Auparavant, 71 % des investissements prévus en voirie dans le programme triennal d’immobilisation étaient consacrés au maintien des actifs, et 17 % aux projets d’aménagement.
Photo: Jacques Nadeau Archives Le Devoir Auparavant, 71 % des investissements prévus en voirie dans le programme triennal d’immobilisation étaient consacrés au maintien des actifs, et 17 % aux projets d’aménagement.

Montréal a décidé d’investir une plus grande part des sommes qu’elle consacre aux travaux de réfection routière dans l’aménagement urbain afin d’éviter de reconstruire les rues à l’identique.

Auparavant, 71 % des investissements prévus en voirie dans le programme triennal d’immobilisation (PTI) étaient consacrés au maintien des actifs, comme le planage et le revêtement, et 17 % aux projets d’aménagement, comme la construction de saillies de trottoirs et la plantation d’arbres. La Ville souhaite maintenant réserver 46 % du financement au maintien des actifs et 40 % à l’aménagement. « Il faut saisir chaque occasion », estime Éric Alan Caldwell, responsable de l’urbanisme et du transport au comité exécutif, en expliquant qu’augmenter le nombre de chantiers pour faire le plus de kilomètres par année n’était pas, à long terme, une bonne stratégie. Ainsi, au lieu de viser la restauration de 500 km de rue par année, l’administration veut se limiter à environ 300 km par année.

Les interventions de réaménagement de rues couvriront 37 km en 2019, comparativement à 19 km en 2018 et 12 km en 2017.

Mais du même coup, la Ville réduira les travaux de planage et de revêtement, considérés comme une réfection temporaire pour les chaussées.
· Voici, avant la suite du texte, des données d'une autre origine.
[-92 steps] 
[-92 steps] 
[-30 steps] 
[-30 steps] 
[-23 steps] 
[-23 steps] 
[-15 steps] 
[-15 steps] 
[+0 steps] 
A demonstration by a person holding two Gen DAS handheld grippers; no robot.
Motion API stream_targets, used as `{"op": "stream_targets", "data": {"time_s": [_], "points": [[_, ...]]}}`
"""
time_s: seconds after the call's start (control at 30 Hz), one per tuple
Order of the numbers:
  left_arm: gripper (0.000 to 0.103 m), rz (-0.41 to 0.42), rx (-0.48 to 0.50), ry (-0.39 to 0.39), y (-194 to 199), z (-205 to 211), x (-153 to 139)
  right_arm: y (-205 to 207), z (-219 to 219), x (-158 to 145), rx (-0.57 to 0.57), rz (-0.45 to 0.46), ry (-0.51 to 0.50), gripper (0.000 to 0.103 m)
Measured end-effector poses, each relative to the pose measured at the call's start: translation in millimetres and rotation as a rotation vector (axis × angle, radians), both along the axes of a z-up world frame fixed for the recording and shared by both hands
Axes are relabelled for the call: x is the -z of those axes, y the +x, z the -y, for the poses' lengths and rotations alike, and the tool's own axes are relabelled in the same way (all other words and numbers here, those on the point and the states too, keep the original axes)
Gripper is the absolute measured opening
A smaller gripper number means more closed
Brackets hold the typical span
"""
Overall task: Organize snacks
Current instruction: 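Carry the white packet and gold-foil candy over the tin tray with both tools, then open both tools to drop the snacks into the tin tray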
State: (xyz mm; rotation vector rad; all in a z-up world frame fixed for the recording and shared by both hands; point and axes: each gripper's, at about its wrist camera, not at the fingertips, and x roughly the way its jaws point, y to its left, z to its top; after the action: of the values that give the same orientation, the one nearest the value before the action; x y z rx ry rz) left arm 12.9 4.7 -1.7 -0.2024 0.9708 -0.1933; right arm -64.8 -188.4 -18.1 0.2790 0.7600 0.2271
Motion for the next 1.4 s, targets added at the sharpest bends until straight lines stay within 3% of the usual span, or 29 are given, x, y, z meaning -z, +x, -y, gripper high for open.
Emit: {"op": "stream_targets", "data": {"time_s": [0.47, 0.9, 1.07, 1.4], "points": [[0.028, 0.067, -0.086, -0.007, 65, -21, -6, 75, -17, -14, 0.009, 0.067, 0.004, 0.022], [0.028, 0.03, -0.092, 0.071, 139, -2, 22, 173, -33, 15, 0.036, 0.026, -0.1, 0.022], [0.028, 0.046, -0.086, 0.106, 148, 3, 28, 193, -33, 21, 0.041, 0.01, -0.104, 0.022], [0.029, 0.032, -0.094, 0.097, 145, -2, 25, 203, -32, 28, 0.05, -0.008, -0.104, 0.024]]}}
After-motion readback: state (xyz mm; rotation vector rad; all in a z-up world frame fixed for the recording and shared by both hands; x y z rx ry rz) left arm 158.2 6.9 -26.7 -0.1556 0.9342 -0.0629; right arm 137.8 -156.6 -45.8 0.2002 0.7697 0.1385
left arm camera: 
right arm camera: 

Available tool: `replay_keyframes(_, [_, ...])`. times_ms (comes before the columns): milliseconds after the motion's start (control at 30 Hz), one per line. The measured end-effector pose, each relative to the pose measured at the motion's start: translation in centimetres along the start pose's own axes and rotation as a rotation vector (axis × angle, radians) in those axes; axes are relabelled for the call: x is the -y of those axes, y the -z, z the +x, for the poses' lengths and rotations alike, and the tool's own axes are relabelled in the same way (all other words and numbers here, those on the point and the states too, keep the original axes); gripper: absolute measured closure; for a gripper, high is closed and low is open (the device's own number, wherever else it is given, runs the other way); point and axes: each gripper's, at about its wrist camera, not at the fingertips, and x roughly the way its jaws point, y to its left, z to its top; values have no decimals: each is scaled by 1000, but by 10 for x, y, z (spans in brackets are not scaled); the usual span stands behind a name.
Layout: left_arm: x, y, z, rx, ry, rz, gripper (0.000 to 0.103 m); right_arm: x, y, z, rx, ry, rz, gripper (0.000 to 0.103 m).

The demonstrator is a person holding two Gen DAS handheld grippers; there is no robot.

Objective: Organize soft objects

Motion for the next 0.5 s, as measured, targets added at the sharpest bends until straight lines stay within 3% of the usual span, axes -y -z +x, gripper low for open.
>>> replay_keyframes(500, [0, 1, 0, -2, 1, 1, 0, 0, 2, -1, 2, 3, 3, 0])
Cette opération peut être justifiée quand le réseau souterrain est en bon état, indique M. Caldwell, mais elle n’allonge que de 7 à 12 ans la durée de vie d’une chaussée.

Cette stratégie fera en sorte qu’il faudra à la Ville 10 ans, au lieu de 5, pour atteindre un niveau acceptable dans l’état de ses chaussées. En 2015, 45 % du réseau routier était considéré comme en mauvais ou en très mauvais état. En 2028, ce taux devrait passer à 24 %.